Thursday, April 30, 2009

Thoughts and Theories on PMS

While searching the internets for resources on menstruation, I got to thinking about some of the stigmas attached to the notorious beast we call Premenstrual Syndrome. There is such an unfair amount of negativity attached to the time of month when a woman's body prepares to discard of yet another unfertilized egg. It seems -at first glance- to be such a simple process but as I intently watched numerous You Tube versions of high school sex-ed videos, I suddenly began to appreciate how magical the whole thing is. I'm certainly not the first feminist to report this sort of realization, however, this particular height of awareness is new to me even though I've seen the videos hundreds of times before and have read the text books and the pamphlets just as much.

It occurred to me just how uncool it is that we take this science for granted, going so far as to mock and even shun it (...remember the PMS Buddy?). So many of us have at some point or another been struck with a totally justified fit of sadness or irritability, only to have our peers tell us that it must be that time of the month; as though strong emotions are abnormal and should only appear when an individual is on the brink of psychosis which -as we have all been led to believe- is the first cousin, possibly even the long lost twin sister of premenstrual syndrome.

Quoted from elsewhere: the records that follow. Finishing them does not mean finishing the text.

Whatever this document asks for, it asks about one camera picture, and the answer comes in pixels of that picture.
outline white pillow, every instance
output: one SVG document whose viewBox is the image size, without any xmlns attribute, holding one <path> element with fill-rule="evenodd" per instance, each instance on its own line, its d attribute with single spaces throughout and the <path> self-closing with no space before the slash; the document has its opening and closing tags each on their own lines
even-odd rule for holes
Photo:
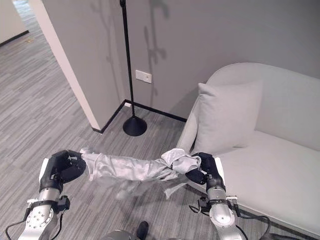
<svg viewBox="0 0 320 240">
<path fill-rule="evenodd" d="M 198 86 L 199 123 L 193 152 L 216 154 L 246 147 L 258 118 L 262 81 Z"/>
</svg>

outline electrical outlet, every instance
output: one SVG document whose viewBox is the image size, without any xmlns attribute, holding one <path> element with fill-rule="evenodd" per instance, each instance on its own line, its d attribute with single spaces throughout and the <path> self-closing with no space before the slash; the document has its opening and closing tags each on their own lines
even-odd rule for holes
<svg viewBox="0 0 320 240">
<path fill-rule="evenodd" d="M 144 71 L 135 70 L 135 78 L 148 84 L 152 83 L 152 75 Z"/>
</svg>

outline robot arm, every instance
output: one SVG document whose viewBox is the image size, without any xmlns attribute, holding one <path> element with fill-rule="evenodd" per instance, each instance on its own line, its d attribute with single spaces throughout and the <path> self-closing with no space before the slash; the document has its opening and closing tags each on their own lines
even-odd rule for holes
<svg viewBox="0 0 320 240">
<path fill-rule="evenodd" d="M 29 206 L 23 219 L 26 221 L 25 229 L 19 240 L 50 238 L 58 223 L 57 214 L 70 207 L 68 197 L 60 197 L 63 185 L 81 176 L 85 169 L 86 163 L 81 154 L 71 150 L 57 152 L 50 159 L 43 160 L 39 176 L 39 197 L 27 201 Z"/>
<path fill-rule="evenodd" d="M 197 153 L 201 157 L 201 171 L 194 169 L 186 173 L 186 176 L 197 184 L 206 184 L 207 199 L 198 201 L 202 212 L 209 211 L 209 217 L 214 224 L 221 240 L 245 240 L 245 237 L 236 227 L 235 215 L 230 208 L 229 199 L 226 196 L 224 174 L 219 158 L 213 158 L 207 153 Z"/>
</svg>

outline white sofa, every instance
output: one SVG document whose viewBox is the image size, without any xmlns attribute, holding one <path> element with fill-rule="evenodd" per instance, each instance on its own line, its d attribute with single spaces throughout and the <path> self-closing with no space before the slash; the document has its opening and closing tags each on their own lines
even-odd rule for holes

As I watched more and more adorably animated menstruation videos, I started to assess what this scientific ritual indicates: how closely the hormones that control our levels of estrogen, serotonin and other fascinating chemicals work with the female reproductive system. I was intrigued by how this relationship seems, in my mind, to have so much to do with the emotional sensitivity best displayed by mothers to their children. I thought about how much of a requirement it is that a woman should have intense emotions (she should be empathetic, she should have an animalistic quality about her when she feels the need to protect the things that matter to her) and I thought about how these emotions are intensified during this time when the body prepares to end the last phase of its cycle and start afresh. Maybe I'm a closet hippie and that's okay, because I think its vital for women to share these kinds of thoughts and discoveries. Instead of feeling gross and ostracized by this thing we've been given very little control over, why don't we embrace it and marvel at the sheer biological intelligence of it?

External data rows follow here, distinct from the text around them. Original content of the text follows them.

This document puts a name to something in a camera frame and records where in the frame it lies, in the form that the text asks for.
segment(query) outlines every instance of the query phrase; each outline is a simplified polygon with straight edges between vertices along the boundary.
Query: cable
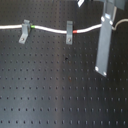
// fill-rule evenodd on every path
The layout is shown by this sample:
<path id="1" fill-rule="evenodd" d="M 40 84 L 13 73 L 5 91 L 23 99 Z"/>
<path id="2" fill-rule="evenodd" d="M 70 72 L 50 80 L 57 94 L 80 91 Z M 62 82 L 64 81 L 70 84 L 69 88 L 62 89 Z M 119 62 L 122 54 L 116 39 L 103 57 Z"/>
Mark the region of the cable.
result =
<path id="1" fill-rule="evenodd" d="M 121 23 L 123 23 L 123 22 L 128 22 L 128 19 L 120 20 L 120 21 L 119 21 L 119 22 L 117 22 L 117 24 L 115 25 L 115 28 L 114 28 L 114 27 L 112 27 L 112 29 L 113 29 L 114 31 L 116 31 L 116 29 L 117 29 L 118 25 L 119 25 L 119 24 L 121 24 Z"/>
<path id="2" fill-rule="evenodd" d="M 46 28 L 46 27 L 36 26 L 36 25 L 35 26 L 32 25 L 31 28 L 45 30 L 45 31 L 54 32 L 54 33 L 60 33 L 60 34 L 66 34 L 67 33 L 67 31 L 64 31 L 64 30 L 56 30 L 56 29 L 51 29 L 51 28 Z"/>
<path id="3" fill-rule="evenodd" d="M 102 26 L 102 24 L 98 24 L 98 25 L 95 25 L 95 26 L 92 26 L 92 27 L 89 27 L 86 29 L 74 30 L 73 33 L 85 33 L 85 32 L 89 32 L 91 30 L 94 30 L 96 28 L 100 28 L 101 26 Z"/>
<path id="4" fill-rule="evenodd" d="M 22 25 L 7 25 L 7 26 L 0 26 L 0 29 L 15 29 L 15 28 L 22 28 Z"/>
<path id="5" fill-rule="evenodd" d="M 123 19 L 123 20 L 120 20 L 119 22 L 117 22 L 115 27 L 112 27 L 112 30 L 116 31 L 118 25 L 123 23 L 123 22 L 128 22 L 128 19 Z M 95 25 L 95 26 L 92 26 L 92 27 L 89 27 L 86 29 L 74 30 L 73 34 L 89 32 L 91 30 L 100 28 L 101 26 L 102 26 L 102 24 L 98 24 L 98 25 Z M 16 28 L 22 28 L 22 25 L 0 26 L 0 29 L 16 29 Z M 45 31 L 53 32 L 53 33 L 67 34 L 67 31 L 65 31 L 65 30 L 51 29 L 51 28 L 47 28 L 47 27 L 43 27 L 43 26 L 32 25 L 31 28 L 45 30 Z"/>

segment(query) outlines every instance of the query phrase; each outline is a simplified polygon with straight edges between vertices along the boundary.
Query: mounting screw
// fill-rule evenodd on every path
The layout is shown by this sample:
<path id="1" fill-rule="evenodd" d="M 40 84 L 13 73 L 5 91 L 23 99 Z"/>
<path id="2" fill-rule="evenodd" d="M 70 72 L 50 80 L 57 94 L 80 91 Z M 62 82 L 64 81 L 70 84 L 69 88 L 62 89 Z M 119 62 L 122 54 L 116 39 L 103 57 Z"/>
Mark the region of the mounting screw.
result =
<path id="1" fill-rule="evenodd" d="M 71 42 L 71 38 L 68 38 L 68 42 Z"/>
<path id="2" fill-rule="evenodd" d="M 104 21 L 105 21 L 105 18 L 102 16 L 102 17 L 101 17 L 101 20 L 104 22 Z"/>
<path id="3" fill-rule="evenodd" d="M 99 71 L 99 68 L 98 67 L 95 67 L 95 70 L 98 72 Z"/>
<path id="4" fill-rule="evenodd" d="M 106 72 L 103 72 L 104 76 L 107 76 L 107 73 Z"/>
<path id="5" fill-rule="evenodd" d="M 110 24 L 111 24 L 111 25 L 113 25 L 113 22 L 112 22 L 112 21 L 110 21 Z"/>
<path id="6" fill-rule="evenodd" d="M 21 38 L 21 41 L 24 41 L 24 38 Z"/>

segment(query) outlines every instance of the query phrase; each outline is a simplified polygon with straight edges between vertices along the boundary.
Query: green component
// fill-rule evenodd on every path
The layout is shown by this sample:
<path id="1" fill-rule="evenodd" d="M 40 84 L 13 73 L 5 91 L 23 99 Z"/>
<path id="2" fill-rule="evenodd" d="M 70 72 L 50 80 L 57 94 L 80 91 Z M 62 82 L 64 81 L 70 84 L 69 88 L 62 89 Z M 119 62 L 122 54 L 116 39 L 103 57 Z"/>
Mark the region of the green component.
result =
<path id="1" fill-rule="evenodd" d="M 35 28 L 35 26 L 34 25 L 31 25 L 31 28 Z"/>

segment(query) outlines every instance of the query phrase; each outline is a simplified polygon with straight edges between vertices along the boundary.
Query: red component
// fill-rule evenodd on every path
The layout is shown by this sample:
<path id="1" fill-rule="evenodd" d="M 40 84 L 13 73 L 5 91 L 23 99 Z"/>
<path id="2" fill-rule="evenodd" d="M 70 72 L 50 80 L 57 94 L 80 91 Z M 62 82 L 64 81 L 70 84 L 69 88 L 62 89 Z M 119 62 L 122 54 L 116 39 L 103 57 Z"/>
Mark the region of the red component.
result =
<path id="1" fill-rule="evenodd" d="M 77 33 L 77 30 L 74 30 L 74 31 L 73 31 L 73 34 L 75 34 L 75 33 Z"/>

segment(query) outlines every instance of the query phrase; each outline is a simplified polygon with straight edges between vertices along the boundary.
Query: metal bracket
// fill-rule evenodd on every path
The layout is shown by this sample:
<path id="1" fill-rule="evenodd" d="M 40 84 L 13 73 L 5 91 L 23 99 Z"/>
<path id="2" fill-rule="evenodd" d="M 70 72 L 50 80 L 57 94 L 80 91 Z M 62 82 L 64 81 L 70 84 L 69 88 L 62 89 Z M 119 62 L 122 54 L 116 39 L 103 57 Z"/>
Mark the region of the metal bracket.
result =
<path id="1" fill-rule="evenodd" d="M 115 0 L 106 0 L 104 3 L 102 27 L 100 30 L 98 53 L 95 70 L 103 76 L 107 76 L 107 66 L 109 57 L 109 48 L 112 33 L 112 24 L 116 14 Z"/>
<path id="2" fill-rule="evenodd" d="M 24 24 L 22 24 L 22 35 L 20 37 L 19 43 L 25 44 L 28 34 L 31 30 L 31 24 L 29 20 L 24 20 Z"/>
<path id="3" fill-rule="evenodd" d="M 72 45 L 72 41 L 73 41 L 73 22 L 67 21 L 66 44 Z"/>

I think the fact that women have been somewhat naturally engineered to produce high levels of these chemicals should be admired. It's science's way of telling us that we've been biologically entrusted with this responsibility of nurturing and protecting ourselves and our families. Of course, this does not go to say that men cannot have any of these qualities as well. As a matter of fact, I think the men that possess more of these qualities than others are nature's special ones; the true fathers among men.

I'm not saying PMS and menstruation are tons of fun, (I'm not that fond of the days I've spent crying over untied shoe-laces), but instead of being taught to feel ashamed and instead of writing the whole thing off as a simple annoyance, we might consider using premenstrual time to be extra sweet to our bodies. Whether we plan on having children or not, we've been handed a big task and it can be worth feeling connecting to!